Strategi Pembelajaran

PEMBELAJARAN ABAD 21
TERPADU, KREATIF, INOVATIF, DAN TERKINI
(HAMSTER LEARNING)

Kehadiran sekolah formal di pondok pesantren (Islamic Boarding School) seringnya mengakibatkan hilangnya identitas dan jati diri pesantren. Hal ini terjadi karena kurikulum pendidikan sekolah formal mendominasi pendidikan di pesantren. Santri lebih banyak sekolah daripada menyantren. Pada akhirnya pesantren hanya dijadikan sampul indah penarik calon siswa, tetapi dididik ala pesantren seadanya, sehingga pada gilirannya tujuan pesantren jauh dari capaian dan banyak sekali orangtua yang kecewa terhadap lembaga pendidikan seperti ini.
Allah SWT sebagai Pencipta manusia berkeinginan agar manusia menjadi ‘Abdullah dan Khalifah fil Ardh. Sebagai ‘Abdullah berarti manusia menghamba kepada Allah SWT dengan melaksanakan segala perintah-Nya dan menjauhi segala larangan-Nya.

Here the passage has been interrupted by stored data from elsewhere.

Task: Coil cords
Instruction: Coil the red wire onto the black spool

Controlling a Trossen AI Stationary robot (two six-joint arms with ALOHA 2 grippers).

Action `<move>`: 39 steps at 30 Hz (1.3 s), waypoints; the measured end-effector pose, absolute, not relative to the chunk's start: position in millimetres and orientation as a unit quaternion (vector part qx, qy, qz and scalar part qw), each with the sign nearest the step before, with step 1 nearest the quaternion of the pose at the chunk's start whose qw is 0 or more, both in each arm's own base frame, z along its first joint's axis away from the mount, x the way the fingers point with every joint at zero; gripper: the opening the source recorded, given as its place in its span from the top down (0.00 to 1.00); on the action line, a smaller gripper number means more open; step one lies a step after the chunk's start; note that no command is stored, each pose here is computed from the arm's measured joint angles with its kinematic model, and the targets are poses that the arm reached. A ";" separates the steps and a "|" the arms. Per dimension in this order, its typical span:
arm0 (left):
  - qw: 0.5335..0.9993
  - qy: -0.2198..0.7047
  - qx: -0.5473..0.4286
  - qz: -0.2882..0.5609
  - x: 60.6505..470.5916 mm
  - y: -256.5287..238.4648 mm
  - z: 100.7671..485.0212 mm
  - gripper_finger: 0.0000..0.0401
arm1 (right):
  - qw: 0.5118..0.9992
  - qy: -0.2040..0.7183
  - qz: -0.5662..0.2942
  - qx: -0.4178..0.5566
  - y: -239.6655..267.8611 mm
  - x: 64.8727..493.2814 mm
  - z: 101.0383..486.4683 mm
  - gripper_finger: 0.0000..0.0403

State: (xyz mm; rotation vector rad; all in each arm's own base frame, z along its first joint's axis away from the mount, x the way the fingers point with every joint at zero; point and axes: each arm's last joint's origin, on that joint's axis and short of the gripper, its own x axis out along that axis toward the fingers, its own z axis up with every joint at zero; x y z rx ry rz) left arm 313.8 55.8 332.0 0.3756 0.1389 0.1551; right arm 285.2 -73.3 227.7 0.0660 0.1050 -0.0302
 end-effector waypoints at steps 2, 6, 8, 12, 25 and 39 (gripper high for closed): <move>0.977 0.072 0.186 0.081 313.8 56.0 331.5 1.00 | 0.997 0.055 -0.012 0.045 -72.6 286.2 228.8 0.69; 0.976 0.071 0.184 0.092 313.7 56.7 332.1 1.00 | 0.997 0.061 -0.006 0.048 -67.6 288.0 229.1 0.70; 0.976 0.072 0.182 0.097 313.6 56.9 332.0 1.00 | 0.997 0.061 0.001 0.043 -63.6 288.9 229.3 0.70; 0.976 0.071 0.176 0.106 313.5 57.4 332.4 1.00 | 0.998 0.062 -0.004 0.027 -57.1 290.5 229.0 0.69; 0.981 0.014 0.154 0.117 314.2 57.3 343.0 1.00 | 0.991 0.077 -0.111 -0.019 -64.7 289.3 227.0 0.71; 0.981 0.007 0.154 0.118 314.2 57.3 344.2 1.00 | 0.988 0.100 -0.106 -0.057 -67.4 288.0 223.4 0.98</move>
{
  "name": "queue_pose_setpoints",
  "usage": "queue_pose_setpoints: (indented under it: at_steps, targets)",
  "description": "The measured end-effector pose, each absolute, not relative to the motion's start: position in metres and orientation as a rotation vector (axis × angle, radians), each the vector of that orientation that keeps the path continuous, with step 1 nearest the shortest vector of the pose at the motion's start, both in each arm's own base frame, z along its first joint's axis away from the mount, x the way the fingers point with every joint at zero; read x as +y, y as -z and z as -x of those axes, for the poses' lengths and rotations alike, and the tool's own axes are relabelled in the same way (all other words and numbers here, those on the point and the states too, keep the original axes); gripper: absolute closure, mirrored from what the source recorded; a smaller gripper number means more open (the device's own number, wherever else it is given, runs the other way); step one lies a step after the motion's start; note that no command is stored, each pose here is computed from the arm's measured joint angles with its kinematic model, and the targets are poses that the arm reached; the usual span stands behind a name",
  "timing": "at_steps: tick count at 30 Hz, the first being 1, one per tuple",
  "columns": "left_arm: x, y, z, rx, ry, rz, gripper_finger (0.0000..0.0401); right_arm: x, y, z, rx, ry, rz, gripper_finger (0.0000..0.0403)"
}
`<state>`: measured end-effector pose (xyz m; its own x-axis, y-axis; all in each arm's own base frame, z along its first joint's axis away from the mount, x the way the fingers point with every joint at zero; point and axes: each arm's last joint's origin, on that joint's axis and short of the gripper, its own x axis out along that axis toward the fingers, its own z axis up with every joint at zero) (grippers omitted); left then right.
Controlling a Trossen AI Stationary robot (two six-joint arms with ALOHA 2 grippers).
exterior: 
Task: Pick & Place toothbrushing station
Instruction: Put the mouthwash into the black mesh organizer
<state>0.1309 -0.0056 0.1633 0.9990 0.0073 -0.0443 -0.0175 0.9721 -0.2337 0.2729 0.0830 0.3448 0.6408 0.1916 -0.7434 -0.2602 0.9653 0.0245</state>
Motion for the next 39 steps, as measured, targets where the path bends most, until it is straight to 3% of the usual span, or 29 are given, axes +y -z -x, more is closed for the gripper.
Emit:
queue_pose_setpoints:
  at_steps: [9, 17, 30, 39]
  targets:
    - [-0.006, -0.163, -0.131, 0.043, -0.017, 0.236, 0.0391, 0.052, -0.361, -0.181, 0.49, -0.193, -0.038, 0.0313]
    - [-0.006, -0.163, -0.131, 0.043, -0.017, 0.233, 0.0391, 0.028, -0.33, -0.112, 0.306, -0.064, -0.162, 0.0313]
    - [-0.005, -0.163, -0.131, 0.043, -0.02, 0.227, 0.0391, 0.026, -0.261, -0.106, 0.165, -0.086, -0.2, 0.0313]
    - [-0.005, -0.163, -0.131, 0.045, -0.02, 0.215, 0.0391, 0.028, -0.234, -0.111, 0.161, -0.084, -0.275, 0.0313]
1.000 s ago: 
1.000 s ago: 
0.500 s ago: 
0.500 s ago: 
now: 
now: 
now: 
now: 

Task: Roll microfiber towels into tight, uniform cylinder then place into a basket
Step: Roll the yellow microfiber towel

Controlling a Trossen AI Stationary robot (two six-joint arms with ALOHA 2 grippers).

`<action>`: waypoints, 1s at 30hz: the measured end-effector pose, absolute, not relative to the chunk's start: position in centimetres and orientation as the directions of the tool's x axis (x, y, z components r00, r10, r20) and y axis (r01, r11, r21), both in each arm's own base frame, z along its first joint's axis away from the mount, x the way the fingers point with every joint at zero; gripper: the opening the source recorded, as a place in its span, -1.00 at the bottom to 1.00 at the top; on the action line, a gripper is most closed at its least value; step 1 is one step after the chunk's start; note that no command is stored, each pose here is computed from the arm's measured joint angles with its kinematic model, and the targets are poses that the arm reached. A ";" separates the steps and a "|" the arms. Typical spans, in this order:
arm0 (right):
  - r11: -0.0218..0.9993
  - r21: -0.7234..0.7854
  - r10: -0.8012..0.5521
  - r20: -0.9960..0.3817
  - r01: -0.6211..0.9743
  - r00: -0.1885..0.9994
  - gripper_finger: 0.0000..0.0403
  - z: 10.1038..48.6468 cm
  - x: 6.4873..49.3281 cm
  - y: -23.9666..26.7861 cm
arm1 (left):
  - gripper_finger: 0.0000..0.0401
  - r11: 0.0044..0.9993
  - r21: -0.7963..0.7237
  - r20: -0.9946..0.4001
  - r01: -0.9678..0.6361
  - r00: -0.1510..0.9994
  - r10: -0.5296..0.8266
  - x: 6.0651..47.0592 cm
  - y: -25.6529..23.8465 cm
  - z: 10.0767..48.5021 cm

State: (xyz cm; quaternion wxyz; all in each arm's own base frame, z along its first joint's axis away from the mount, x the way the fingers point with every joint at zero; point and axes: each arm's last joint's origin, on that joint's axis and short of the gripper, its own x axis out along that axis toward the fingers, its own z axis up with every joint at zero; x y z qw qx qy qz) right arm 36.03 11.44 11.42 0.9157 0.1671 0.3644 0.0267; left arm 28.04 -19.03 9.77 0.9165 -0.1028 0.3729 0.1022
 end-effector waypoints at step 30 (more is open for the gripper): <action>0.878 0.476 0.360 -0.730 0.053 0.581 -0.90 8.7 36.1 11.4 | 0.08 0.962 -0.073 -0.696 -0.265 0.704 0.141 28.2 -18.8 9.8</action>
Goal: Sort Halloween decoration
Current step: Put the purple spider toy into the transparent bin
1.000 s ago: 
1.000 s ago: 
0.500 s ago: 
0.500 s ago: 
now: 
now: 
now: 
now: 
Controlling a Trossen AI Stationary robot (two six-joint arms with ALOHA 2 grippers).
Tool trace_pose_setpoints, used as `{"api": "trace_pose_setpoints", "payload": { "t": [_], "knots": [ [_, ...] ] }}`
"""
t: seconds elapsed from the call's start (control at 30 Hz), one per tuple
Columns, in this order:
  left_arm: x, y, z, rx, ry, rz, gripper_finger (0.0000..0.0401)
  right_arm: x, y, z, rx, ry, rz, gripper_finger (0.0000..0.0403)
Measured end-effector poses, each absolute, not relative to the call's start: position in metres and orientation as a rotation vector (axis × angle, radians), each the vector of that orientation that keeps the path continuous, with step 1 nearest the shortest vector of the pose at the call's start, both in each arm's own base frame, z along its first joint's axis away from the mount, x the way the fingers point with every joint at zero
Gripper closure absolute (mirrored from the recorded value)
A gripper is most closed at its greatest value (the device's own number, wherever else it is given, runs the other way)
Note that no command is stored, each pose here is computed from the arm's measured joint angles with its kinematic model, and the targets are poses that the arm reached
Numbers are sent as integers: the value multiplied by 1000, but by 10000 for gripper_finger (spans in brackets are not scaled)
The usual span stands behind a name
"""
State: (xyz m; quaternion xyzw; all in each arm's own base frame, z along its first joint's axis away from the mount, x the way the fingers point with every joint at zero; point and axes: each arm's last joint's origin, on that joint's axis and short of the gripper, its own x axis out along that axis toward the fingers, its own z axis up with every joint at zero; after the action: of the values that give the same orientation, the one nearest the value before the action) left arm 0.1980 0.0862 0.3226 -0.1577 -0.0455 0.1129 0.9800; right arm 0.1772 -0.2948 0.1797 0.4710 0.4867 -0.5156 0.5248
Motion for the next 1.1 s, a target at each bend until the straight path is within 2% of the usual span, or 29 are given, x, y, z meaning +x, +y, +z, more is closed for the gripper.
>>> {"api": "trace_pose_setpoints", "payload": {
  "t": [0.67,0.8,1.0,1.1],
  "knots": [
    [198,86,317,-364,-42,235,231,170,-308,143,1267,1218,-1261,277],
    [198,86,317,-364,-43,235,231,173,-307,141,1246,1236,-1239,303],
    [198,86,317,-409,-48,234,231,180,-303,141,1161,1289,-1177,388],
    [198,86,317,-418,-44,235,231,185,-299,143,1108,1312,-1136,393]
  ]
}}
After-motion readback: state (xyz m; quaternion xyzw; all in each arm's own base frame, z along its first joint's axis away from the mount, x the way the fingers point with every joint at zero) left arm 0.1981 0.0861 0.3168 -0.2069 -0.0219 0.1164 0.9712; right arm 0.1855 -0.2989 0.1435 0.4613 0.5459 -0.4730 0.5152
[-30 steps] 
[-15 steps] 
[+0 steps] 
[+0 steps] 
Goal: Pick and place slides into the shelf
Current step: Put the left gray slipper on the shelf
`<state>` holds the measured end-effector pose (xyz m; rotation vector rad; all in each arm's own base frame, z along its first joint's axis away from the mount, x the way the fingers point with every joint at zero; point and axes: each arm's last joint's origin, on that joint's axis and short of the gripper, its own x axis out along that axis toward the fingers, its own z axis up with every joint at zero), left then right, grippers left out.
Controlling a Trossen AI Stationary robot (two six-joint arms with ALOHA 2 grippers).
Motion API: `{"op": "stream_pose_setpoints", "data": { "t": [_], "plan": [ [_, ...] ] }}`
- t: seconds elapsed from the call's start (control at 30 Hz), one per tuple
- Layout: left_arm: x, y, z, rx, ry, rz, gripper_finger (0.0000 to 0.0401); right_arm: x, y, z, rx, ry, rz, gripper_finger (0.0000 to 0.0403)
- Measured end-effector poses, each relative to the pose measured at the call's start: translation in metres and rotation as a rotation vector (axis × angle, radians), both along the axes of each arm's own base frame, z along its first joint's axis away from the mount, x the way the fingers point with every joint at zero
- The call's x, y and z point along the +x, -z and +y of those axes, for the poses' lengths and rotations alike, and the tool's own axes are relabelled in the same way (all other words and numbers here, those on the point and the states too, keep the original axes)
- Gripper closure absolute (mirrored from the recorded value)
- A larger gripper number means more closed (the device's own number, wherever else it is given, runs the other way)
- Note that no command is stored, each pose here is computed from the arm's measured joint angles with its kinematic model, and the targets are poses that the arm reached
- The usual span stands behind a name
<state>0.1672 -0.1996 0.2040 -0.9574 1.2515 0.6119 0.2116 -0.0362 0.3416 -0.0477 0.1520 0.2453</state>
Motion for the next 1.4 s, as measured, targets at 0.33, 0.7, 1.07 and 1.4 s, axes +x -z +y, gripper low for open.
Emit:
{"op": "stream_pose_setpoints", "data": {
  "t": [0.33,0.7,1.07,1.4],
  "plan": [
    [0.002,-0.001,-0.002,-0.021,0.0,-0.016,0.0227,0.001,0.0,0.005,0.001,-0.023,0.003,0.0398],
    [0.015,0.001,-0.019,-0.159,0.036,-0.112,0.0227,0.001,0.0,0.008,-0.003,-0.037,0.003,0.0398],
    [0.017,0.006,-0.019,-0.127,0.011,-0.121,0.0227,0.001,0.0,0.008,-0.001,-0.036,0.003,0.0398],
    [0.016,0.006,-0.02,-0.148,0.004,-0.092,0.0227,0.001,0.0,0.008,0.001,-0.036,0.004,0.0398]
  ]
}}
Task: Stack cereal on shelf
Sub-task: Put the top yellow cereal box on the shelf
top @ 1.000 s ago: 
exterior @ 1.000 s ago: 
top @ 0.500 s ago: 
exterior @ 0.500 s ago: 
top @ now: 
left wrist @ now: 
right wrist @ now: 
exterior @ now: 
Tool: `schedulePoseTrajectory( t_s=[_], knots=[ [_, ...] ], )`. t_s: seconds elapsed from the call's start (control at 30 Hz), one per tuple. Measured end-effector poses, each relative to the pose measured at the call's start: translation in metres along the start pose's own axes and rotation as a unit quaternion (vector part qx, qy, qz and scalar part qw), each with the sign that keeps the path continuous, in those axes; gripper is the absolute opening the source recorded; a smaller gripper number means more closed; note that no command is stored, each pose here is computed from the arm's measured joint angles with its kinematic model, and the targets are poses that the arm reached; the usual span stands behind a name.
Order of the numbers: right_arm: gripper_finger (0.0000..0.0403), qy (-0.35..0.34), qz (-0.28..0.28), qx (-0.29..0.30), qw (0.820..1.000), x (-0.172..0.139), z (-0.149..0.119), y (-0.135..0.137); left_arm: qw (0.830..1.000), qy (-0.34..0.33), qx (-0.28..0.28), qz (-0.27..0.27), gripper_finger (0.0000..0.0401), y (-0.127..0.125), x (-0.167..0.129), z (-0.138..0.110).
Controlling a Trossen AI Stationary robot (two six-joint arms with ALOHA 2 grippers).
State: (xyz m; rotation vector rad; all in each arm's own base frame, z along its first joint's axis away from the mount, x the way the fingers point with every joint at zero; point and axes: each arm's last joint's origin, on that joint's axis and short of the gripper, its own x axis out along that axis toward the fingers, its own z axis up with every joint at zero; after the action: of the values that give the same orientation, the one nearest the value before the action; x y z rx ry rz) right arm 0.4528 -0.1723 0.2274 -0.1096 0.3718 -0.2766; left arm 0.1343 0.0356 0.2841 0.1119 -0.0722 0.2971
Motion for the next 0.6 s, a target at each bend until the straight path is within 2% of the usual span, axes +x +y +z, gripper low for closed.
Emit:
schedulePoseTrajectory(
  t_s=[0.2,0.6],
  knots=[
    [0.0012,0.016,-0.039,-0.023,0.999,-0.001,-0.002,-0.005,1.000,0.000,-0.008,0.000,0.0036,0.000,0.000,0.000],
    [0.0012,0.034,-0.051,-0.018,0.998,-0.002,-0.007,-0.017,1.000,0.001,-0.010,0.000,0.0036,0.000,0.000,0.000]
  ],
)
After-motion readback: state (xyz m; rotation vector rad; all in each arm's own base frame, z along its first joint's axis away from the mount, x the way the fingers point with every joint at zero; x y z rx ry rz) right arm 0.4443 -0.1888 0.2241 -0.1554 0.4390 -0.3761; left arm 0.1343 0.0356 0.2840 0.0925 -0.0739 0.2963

Sebagai Khalifah fil Ardh berarti menjadi manusia yang turut aktif memelihara kehidupan dengan aturan Allah SWT. Tujuan ini hanya ada pada manusia yang berkepribadian Islam, dimana pola pikir dan pola sikapnya terpancar dari aqidah Islam, ditandai dengan matangnya adab (karakter Islami) sehingga siap mengemban dan mengembangkan ilmu serta mengarungi kehidupan dengan amal shalih. Karena itu membentuk peserta didik menjadi manusia yang berkepribadian Islam mestilah menjadi tujuan pendidikan di pesantren. Tujuan ini akan menjadi berat dan akan jauh dari harapan ketika santri belajar pendidikan agama hanya di waktu sisa karena tuntutan kurikulum sekolah formal.
SMP Isykariman JIBS dengan berbagai lembaga menggagas Pesantren Efektif, yaitu pesantren dimana kurikulum non-formal pesantren beserta budaya pesantren yang Islami tetap mendominasi kehidupan belajar santri bersamaan dengan adanya kurikulum formal melalui penerapan Strategi Pembelajaran Terpadu yang disebut HAMSTER Learning.
HAMSTER Learning atau Pembelajaran HAMSTER adalah pembelajaran kreatif dan inovatif Abad 21, dimana materi HAMSTER (Humanity, Art, Mathematics, Science, Technology, Engineering, and Religion) diajarkan secara terpadu. Dengan HAMSTER Learning, pembelajaran akan efektif, optimal, dan tentu sangat bermakna,sehingga peserta didik akan memiliki waktu yang sangat banyak untuk belajar agama dan berlatih amal.